What is the ultimate reason we depend on food for life? Why would G-d create us in a way that forces us to depend on lower forms of life?
According to the great Kabbalist, Rabbi Yitzchak Luria, known as the Arizal, we do not really live by eating physical food. Food contains within it Divine “sparks” of energy that nourish the soul. “Man does not live by bread alone, but by the word of G-d does man live.” It’s not the physical bread but the Divine force that is contained within the bread that sustains us.
When we are more spiritually oriented, we can more easily access and internalize the spiritual energy that is embedded within the food that we ingest. Once we feel the spiritual energy’s effects on us we no longer feel hungry. We are satisfied.
According to Jewish law, we are obligated to recite Grace after Meals only if we are full. But the Talmud states that G-d favors the Jewish people because ““How can I not favor those who are strict and recite the Grace after Meals even if they eat only a k’zayis—the size of an olive—or k’beitza—the size of an egg?” By reciting the blessing—which is usually reserved for one who is satiated—even after eating only the small amount of an olive or an egg, it is a sign that even this reduced amount has accomplished its goal of satisfying one’s hunger for spiritual energy. It is indicative of a heightened spiritual sensitivity that enables satisfaction with much less eating.
However, within this heightened level of spirituality there are two levels: there are those who can extract, digest and absorb the spiritual energy by eating only the small amount of food equivalent to an olive, and those who need the relatively larger size of an egg.
At this point we ought to ponder the difference between the “olive Jew” and the “egg Jew,” and how they relate to us today.
The olive is seen as the symbol of spiritual light because olive oil can be burned to produce a pure light. Olive oil represents the “secrets of the secrets,” the most unknowable aspects of Torah that will only be revealed in the Messianic Era. And just as the olive must be crushed to produce the oil, so too, we have been told, the future Messianic secrets will come after we have endured the painful and crushing period of exile.

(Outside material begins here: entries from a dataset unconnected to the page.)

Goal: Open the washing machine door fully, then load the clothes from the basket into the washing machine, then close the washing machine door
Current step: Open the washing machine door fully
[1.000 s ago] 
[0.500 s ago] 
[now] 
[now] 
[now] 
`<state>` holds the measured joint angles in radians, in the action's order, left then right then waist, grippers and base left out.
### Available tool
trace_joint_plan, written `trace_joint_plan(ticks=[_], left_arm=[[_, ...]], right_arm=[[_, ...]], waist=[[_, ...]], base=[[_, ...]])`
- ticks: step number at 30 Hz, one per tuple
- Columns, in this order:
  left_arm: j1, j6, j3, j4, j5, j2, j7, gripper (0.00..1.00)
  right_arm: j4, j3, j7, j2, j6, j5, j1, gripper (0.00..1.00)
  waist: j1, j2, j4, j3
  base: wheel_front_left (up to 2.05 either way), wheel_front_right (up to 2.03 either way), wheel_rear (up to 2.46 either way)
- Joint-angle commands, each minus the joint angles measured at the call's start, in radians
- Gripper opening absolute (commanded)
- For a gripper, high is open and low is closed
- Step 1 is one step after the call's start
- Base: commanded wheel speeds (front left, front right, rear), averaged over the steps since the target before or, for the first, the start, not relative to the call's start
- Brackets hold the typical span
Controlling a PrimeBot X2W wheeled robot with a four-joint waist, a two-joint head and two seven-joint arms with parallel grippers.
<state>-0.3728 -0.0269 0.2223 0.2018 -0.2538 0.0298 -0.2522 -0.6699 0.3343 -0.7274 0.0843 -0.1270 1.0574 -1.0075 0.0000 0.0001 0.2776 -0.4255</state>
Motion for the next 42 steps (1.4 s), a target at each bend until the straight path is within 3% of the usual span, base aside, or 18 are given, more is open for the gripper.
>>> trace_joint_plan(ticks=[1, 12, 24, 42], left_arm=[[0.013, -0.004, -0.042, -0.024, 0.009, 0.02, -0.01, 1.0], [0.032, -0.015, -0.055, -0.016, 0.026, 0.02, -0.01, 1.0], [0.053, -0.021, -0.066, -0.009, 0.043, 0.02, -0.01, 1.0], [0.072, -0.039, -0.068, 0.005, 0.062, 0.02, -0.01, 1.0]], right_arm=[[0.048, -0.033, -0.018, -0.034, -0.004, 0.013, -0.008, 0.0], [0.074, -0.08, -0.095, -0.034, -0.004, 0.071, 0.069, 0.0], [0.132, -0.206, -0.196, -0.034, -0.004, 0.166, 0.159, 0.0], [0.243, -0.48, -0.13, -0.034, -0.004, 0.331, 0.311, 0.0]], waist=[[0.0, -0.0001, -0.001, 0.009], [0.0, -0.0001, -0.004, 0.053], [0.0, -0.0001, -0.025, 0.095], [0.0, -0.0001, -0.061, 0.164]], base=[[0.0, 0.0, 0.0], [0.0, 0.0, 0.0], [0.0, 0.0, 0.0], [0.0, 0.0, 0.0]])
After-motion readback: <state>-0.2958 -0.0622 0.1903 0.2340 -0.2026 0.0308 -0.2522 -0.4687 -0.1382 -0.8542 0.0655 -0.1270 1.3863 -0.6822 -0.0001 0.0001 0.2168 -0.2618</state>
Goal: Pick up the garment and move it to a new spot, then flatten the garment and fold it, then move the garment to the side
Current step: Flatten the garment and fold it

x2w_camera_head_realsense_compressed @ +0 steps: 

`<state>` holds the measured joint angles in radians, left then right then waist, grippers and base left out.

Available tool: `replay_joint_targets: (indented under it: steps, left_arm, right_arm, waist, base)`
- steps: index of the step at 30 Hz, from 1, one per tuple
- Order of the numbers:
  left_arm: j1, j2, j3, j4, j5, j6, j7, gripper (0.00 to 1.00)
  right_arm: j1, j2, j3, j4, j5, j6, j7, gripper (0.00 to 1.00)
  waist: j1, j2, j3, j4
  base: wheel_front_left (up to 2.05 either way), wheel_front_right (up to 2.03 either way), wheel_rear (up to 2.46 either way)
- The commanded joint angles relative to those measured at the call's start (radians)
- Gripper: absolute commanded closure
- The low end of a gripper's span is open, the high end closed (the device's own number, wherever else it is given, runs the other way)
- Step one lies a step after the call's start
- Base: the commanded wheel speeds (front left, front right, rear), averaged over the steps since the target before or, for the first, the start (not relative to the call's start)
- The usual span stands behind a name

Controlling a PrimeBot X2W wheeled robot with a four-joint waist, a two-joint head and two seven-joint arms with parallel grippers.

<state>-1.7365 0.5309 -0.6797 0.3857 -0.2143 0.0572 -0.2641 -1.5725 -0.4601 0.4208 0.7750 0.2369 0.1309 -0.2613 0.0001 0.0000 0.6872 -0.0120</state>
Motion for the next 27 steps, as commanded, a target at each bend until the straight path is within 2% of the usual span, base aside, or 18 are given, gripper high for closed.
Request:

However, not everyone has undergone the brutal and crushing effects of exile as did the Jews of the Holocaust and of countless other tragedies is our history. Perhaps they are not as “sophisticated” as the olive Jews, but nevertheless they still deserve to recite the final blessing after the “banquet” of exile because they are like the egg. The egg is a food we eat on Passover and is therefore associated with liberation. It is a unique food in that the longer you cook it the harder it gets.
Just by virtue of our long stay in exile, we have become hardened, even though we have sometimes lived in conditions where Judaism can thrive and where we have enjoyed the blessing of prosperity. We have been hardened—in a positive way. We have withstood the centuries and millennia of exile, and that toughness has enabled us to be more spiritually sensitive than many of our forbearers.
So whether we are “olive Jews” or just “egg Jews,” we are more than satiated and content (excuse the pun: and “fed up”) with the challenges posed by exile. We are ready to pronounce the final blessing on the banquet of exile as we enter into the feast of the Messianic Age, imminently!